YOUR GOAL>
Search the records for the word "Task" and copy each line in which it appears.

Start of RECORDS FOR THE EXERCISE

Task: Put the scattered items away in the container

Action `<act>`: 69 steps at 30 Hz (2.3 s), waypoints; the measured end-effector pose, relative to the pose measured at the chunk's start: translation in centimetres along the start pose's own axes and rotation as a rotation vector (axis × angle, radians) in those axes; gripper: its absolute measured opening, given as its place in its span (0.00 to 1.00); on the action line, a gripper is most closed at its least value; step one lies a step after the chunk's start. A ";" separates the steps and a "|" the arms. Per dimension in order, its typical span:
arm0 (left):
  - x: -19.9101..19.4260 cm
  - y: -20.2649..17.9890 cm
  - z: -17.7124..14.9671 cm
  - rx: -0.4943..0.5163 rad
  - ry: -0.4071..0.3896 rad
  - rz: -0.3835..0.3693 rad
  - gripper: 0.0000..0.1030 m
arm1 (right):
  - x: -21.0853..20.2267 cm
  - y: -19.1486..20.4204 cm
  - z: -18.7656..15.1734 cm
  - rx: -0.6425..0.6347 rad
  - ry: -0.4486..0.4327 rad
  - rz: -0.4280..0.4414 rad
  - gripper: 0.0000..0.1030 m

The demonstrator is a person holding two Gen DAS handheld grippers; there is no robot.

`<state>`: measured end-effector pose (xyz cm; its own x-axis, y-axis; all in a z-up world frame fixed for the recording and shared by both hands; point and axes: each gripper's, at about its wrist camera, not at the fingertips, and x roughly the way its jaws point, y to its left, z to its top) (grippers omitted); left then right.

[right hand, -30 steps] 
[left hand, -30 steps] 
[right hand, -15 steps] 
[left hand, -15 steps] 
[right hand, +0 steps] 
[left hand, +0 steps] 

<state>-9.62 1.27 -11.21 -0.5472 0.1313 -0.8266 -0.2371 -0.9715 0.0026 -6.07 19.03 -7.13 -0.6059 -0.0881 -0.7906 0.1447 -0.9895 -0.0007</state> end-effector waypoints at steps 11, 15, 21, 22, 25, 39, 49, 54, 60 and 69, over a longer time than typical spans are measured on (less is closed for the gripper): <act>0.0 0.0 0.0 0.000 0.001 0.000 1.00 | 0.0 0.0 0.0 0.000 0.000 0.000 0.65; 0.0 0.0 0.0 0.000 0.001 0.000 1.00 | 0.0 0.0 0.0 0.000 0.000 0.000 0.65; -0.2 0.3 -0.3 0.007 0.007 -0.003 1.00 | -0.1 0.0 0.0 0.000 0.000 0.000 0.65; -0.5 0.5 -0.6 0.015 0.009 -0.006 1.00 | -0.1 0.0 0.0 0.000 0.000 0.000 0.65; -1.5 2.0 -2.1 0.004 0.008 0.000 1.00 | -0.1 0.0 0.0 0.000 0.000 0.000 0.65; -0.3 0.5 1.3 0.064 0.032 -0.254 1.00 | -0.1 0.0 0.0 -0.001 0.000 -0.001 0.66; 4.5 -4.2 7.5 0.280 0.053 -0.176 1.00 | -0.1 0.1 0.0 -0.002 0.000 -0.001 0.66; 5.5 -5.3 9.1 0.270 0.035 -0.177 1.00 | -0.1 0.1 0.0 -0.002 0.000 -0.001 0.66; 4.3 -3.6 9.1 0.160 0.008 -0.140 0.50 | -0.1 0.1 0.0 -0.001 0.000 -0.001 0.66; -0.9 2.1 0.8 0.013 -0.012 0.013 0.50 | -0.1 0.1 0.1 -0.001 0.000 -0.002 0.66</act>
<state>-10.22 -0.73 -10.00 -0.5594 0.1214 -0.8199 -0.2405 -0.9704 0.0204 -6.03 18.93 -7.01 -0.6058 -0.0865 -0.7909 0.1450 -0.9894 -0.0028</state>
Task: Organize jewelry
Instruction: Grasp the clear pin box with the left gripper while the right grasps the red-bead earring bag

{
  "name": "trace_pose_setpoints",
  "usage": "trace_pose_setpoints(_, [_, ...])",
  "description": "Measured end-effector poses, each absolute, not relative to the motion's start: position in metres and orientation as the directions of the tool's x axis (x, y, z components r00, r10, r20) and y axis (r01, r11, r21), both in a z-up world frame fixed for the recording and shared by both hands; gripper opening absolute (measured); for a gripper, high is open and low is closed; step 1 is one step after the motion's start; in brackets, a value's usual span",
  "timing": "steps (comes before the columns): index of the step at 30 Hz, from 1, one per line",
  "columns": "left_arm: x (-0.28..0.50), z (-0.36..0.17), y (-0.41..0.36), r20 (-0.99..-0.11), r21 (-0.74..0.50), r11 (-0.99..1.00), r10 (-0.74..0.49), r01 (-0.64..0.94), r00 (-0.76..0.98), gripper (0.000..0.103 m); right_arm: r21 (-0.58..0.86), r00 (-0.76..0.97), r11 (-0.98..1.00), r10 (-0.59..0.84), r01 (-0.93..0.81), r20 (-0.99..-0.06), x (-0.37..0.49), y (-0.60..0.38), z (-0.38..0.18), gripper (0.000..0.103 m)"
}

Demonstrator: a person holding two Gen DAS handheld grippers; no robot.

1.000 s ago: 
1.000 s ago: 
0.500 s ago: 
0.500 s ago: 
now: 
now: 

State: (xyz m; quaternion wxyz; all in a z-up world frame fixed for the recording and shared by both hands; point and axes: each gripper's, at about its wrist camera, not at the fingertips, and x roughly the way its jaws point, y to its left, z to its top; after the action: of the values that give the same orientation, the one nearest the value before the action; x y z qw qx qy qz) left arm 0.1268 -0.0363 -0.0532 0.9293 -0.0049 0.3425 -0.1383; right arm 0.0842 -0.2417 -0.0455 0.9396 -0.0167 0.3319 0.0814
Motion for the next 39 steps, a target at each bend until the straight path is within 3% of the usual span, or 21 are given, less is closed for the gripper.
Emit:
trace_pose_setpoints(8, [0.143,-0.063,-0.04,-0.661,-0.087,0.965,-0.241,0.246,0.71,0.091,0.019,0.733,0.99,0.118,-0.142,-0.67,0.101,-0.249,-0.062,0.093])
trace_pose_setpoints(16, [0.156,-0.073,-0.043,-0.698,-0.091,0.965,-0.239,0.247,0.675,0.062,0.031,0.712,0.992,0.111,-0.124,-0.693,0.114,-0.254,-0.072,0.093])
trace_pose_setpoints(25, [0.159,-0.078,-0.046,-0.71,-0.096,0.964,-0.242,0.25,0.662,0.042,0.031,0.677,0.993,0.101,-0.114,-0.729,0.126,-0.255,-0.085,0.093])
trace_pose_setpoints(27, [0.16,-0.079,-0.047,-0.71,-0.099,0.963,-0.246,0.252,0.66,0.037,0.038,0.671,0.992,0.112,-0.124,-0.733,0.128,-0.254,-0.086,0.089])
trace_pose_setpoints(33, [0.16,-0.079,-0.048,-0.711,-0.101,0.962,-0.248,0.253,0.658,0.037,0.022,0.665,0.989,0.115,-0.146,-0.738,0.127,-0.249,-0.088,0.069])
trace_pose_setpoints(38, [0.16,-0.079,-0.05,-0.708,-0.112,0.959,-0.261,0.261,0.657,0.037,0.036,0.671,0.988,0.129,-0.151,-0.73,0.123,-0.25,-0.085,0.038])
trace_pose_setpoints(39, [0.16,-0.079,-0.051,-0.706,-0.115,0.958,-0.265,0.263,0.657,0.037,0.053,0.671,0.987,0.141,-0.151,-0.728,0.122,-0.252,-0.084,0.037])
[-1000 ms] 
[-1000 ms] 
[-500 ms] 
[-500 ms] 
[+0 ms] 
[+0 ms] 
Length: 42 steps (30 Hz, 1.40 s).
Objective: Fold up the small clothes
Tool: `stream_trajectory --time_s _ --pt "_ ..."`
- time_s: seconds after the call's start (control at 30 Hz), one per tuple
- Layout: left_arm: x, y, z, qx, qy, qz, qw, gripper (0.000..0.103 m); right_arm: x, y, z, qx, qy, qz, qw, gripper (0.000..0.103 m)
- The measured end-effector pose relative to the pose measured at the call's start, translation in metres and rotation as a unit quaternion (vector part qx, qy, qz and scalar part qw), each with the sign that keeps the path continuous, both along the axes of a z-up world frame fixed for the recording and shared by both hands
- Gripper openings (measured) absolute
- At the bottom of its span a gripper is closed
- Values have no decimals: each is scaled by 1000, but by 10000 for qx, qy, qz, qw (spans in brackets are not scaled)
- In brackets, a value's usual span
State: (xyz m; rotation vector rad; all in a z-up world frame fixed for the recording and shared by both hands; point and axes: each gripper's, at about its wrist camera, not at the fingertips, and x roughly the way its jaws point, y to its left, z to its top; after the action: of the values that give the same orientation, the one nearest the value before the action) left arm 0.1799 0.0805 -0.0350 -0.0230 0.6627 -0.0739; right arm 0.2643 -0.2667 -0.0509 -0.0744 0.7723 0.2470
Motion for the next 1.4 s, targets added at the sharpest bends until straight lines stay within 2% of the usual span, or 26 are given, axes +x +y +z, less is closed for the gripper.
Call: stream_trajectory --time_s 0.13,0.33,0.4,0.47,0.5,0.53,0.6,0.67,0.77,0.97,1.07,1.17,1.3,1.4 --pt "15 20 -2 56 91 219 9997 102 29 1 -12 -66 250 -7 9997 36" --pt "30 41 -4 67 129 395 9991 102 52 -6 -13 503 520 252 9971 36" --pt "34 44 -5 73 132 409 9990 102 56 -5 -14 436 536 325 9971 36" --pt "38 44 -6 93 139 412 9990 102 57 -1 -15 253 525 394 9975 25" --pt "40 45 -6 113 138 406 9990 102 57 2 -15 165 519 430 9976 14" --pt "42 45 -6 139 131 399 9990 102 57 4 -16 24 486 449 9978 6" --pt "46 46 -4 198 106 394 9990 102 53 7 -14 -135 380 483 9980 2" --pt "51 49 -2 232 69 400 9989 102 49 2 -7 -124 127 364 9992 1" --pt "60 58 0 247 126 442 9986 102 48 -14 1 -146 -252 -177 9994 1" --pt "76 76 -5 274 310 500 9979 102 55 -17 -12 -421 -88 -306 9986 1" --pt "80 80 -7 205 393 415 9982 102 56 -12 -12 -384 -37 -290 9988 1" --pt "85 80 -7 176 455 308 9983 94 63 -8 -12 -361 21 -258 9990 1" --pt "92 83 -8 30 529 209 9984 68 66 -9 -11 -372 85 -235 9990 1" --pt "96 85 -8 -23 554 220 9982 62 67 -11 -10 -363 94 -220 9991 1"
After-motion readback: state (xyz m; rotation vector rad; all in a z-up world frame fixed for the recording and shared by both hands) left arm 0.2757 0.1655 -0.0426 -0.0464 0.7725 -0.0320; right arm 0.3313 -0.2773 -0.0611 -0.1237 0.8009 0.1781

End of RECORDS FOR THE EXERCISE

RESULT OF THIS EXERCISE>
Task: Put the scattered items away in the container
Task: Organize jewelry

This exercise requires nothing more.